First Quarter: January 2, 11:45 P.M.
Full Moon: January 10, 2:21 P.M.
Last Quarter: January 17, 7:58 A.M.
New Moon: January 24, 4:42 P.M.

When is the next full Moon? See our Full Moon Dates chart.

Why Is It Called the Full Wolf Moon?

The full Moon names we use in The Old Farmer’s Almanac come from a number of sources, including Native American groups, Colonial Americans, or other traditional North American names passed down through generations. (Note that each full Moon name was applied to the entire lunar month in which it occurred.)

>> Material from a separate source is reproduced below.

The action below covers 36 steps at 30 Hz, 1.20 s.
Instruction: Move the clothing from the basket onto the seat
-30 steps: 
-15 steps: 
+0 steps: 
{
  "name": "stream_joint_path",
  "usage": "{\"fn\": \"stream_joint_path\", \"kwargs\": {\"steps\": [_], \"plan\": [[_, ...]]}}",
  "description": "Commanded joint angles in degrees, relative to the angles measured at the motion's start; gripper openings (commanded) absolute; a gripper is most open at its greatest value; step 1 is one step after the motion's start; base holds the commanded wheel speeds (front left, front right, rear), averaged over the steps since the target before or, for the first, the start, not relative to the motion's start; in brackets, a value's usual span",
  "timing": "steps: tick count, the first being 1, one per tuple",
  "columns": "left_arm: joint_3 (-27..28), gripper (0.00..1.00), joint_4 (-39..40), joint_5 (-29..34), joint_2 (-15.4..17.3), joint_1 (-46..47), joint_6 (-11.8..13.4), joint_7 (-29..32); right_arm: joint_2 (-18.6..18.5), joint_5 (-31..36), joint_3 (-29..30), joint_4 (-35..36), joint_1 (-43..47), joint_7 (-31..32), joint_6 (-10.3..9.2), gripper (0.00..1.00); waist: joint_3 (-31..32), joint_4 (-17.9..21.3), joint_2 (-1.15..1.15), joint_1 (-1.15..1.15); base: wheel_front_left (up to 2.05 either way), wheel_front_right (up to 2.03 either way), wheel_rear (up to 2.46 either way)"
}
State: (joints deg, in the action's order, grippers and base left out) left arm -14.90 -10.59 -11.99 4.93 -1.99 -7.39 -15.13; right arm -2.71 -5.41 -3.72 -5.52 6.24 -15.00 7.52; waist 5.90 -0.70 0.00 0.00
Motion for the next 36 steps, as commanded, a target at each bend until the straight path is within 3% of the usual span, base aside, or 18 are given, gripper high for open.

The full Moon for January was called the Full Wolf Moon because wolves were more often heard at this time. It was traditionally thought that they howled due to hunger, but there is no evidence for this. However, wolves do tend to howl more often during winter months, and generally howl to define territory, locate pack members, and gather for hunting.

In addition, Native American cultures typically hold a lot of respect—not fear—for wolves, so this month’s Moon name should be viewed with that in mind, too.

Other traditional names for the January Moon include: the Cold Moon, the Old Moon, and the Great Spirit Moon. See more Full Moon names and their meanings.

A howling lone gray wolf in snow-covered landscape.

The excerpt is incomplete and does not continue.